There are four objectives to this assignment:
In this assignment, you will implement a command line interpreter or shell. The shell should operate in this basic way: when you type in a command (in response to its prompt), the shell creates a child process that executes the command you entered and then prompts for more user input when it has finished.
The shells you implement will be similar to, but much simpler, than the one you run every day in Unix. You can find out which shell you are running by typing echo $SHELL at a prompt. You may then wish to look at the man pages for sh or the shell you are running to learn more about all of the functionality that can be present. For this project, you do not need to implement much functionality; specifically, you will not implement pipes, or re-direction of standard input and standard output.
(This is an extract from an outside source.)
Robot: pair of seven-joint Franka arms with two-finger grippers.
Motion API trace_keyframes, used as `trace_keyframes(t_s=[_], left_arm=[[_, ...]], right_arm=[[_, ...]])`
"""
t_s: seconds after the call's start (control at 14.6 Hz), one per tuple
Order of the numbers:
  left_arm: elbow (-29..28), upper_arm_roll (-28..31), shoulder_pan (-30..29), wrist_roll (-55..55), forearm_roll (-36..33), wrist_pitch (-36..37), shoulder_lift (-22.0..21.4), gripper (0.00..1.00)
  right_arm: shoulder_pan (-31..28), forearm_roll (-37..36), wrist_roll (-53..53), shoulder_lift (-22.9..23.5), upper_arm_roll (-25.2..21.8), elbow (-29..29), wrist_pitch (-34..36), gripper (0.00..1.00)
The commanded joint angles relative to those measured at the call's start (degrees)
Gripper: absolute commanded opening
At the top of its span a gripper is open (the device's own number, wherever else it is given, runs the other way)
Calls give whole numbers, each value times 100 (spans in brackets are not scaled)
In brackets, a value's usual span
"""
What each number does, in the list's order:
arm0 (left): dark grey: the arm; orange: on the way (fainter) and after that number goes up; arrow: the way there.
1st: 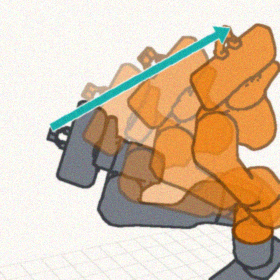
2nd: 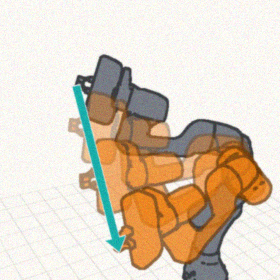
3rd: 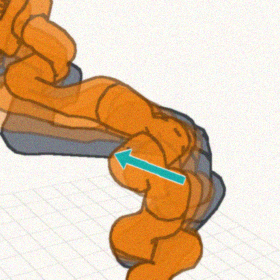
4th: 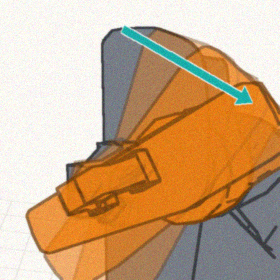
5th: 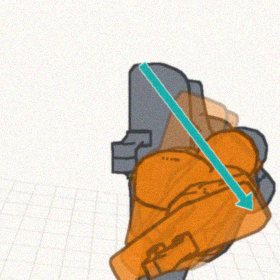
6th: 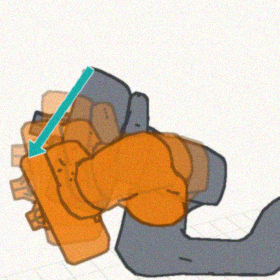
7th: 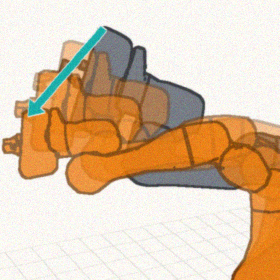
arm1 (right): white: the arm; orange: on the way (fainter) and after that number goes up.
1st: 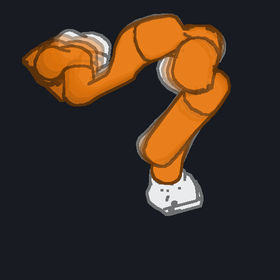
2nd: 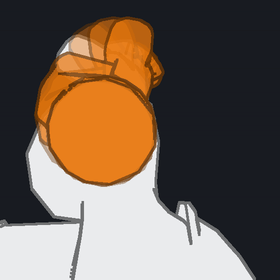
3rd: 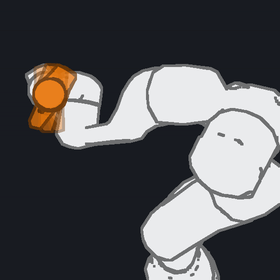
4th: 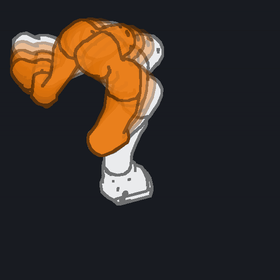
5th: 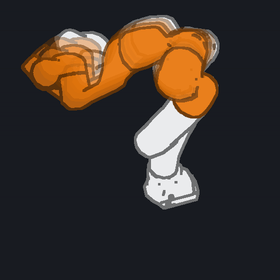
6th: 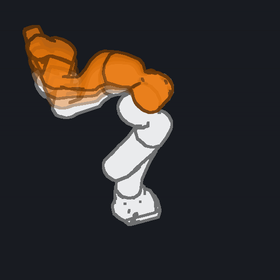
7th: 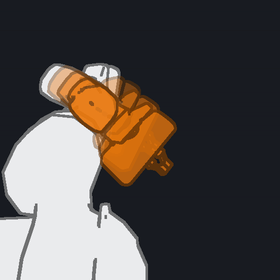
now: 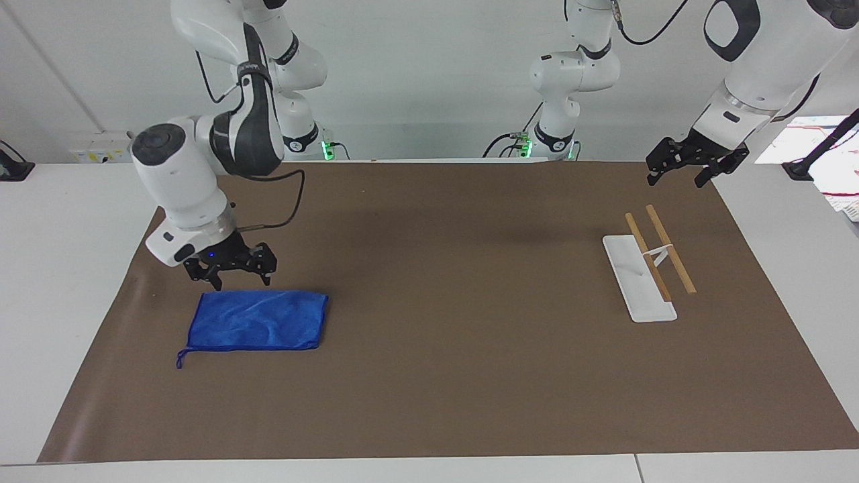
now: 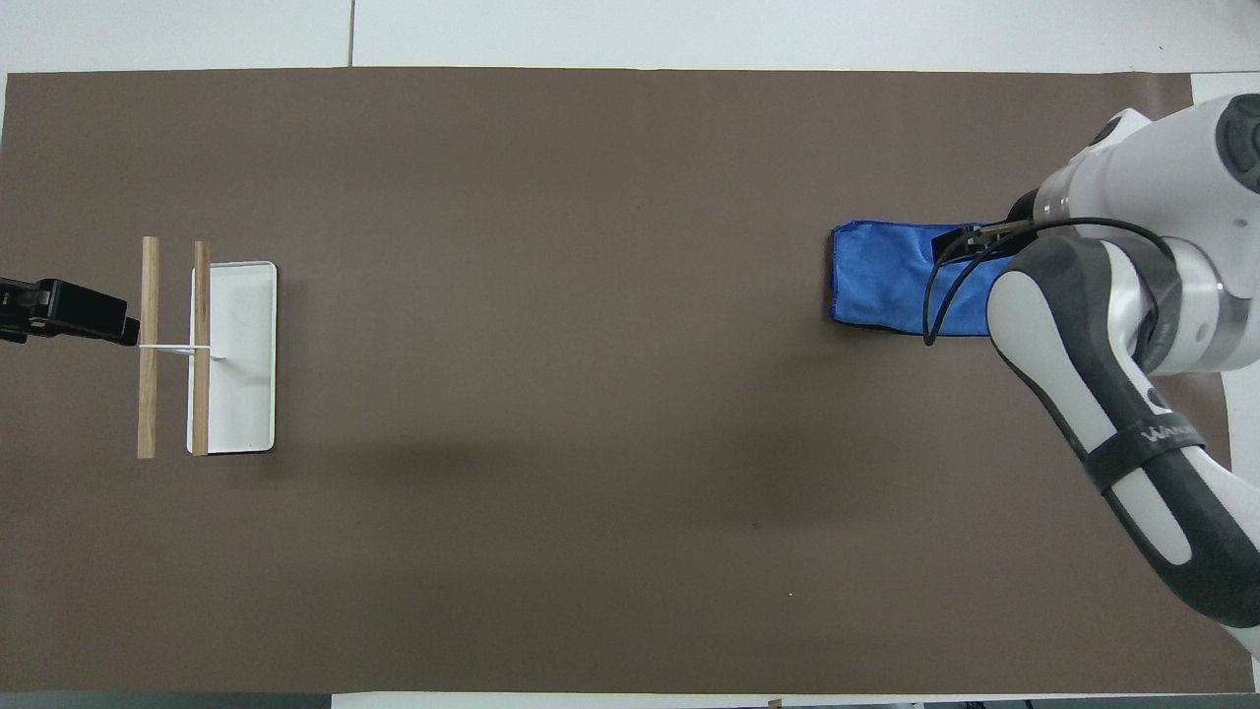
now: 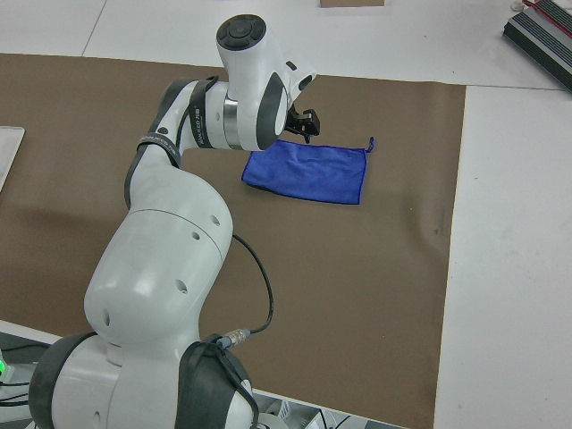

You will need to be able to handle running multiple commands simultaneously.
Your shell can be run in two modes: interactive and batch. In interactive mode, you will display a prompt (any string of your choosing) and the user of the shell will type in a command at the prompt. In batch mode, your shell is started by specifying a batch file on its command line; the batch file contains the list of commands (each on its own line) that should be executed. In batch mode, you should not display a prompt. In batch mode you should echo each line you read from the batch file back to the user before executing it; tis will help you when you debug your shells (and us when we test your programs). In both interactive and batch mode, your shell terminates when it sees the exit command on a line or reaches the end of the input stream (i.e., the end of the batch file or the user types 'Ctrl-D').
Jobs may be executed in either the foreground or the background. When a job is run in the foreground, your shell waits until that job completes before it proceeds and displays the next prompt. When a job is run in the background (as denoted with the '&' character as the last non-whitespace character on the line), your shell starts the job, but then immediately returns and displays the next prompt with the background job still running.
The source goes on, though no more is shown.